30 ans du génocide au Rwanda : Interview exclusive avec Jean-Viktor Nkolo

Jean-Victor Collot, ancien fonctionnaire international des Nations unies à la retraite.

A l’occasion de la commémoration du 30ème anniversaire des atrocités commises durant le génocide au, Rwanda, notre rédaction s’est entretenue avec Jean-Viktor Nkolo, fonctionnaire international des Nations unies à la retraite. Il a notamment servi comme porte-parole de trois présidents de l’Assemblée générale des Nations Unies et a aussi servi dans des missions de maintien de la paix au début de ma carrière internationale au Rwanda et dans le Zaïre voisin, qui est maintenant la RDC.

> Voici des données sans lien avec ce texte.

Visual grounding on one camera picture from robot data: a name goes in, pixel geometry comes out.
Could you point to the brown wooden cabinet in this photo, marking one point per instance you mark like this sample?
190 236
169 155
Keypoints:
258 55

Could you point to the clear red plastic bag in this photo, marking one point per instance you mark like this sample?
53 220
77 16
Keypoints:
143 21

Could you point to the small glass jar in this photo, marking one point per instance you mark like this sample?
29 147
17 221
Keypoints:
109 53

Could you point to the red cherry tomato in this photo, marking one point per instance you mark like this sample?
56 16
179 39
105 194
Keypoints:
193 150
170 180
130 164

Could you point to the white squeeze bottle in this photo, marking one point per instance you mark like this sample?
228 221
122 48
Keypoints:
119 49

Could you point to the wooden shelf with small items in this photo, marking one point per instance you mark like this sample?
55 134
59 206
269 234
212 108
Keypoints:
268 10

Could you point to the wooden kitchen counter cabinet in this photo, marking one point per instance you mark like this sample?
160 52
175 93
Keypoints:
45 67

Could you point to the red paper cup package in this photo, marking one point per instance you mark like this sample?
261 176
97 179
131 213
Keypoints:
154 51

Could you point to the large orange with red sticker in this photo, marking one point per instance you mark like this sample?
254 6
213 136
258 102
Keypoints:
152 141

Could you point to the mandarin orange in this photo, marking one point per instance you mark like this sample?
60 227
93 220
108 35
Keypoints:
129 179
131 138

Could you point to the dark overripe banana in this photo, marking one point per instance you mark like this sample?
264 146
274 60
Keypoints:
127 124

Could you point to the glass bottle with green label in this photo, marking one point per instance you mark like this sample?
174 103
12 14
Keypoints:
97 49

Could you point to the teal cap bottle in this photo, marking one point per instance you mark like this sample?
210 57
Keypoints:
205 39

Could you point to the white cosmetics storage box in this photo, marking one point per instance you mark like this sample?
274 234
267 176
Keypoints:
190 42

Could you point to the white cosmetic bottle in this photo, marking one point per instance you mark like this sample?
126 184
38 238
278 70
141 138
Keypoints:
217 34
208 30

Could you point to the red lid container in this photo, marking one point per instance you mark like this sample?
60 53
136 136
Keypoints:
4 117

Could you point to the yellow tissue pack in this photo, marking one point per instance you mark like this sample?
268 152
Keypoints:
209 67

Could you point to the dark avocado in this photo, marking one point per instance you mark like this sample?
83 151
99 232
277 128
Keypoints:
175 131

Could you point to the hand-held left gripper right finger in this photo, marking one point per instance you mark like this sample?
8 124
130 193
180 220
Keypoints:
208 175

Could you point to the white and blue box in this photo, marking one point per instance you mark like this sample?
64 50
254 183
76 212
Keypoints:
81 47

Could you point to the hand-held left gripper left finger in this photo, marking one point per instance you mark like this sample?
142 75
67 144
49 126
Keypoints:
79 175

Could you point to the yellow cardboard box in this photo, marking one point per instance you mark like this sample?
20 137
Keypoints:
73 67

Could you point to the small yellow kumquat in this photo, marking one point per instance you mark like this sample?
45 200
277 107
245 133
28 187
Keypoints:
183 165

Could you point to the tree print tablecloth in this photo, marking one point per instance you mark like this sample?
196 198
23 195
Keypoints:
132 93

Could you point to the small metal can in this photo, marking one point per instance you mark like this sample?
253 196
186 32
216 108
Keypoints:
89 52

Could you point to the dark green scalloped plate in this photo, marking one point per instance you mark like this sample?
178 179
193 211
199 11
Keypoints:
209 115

Lesnouvellesdafrique.info : Bonjour M. Jean Viktor Nkolo

Jean Viktor Nkolo : Bonjour.

Lesnouvellesdafrique.info : Trente (30) ans après le génocide survenu au Rwanda, qu’est-ce qu’on peut retenir aujourd’hui de cette tragédie?

Jean Viktor Nkolo : 30 ans après le génocide au Rwanda, la communauté internationale, en commémorant ce fait exceptionnellement triste et grave, doit retenir que nous ne pouvons plus, en tant que famille des nations, laisser que se perpétue ou que se répète un tel crime.

Ce qui s’est passé au Rwanda était exceptionnellement grave parce qu’une très large partie de la population tutsi a été éliminée, parce que des opposants, ou alors je dirais d’autres Rwandais qui étaient un peu plus mesurés, ont aussi été pourchassés, parce que les femmes ont notamment subi des exactions innommables, mais aussi parce que longtemps après le génocide des juifs en Europe, la Shoah, on ne savait pas que, en plein cœur de l’Afrique, dans un pays d’une rare beauté et d’un très grand symbolisme pourrait se passer une telle calamité.

C’est pour cela que ce n’est pas seulement du fait des Africains, mais c’est aussi du fait de toute la famille des nations de tout faire pour accompagner les Rwandais, pour appuyer les survivants, les victimes, afin que ce génocide soit une leçon pour l’humanité et que l’on voit comment est-ce que les Rwandais eux-mêmes peuvent continuer à peaufiner leur réconciliation et comment est-ce que cette tragédie peut servir de leçon au reste de l’humanité ?

Les nouvelles d’Afrique.info : Justement, comment les Rwandais travaillent dans le sens de guérir les plaies du génocide ?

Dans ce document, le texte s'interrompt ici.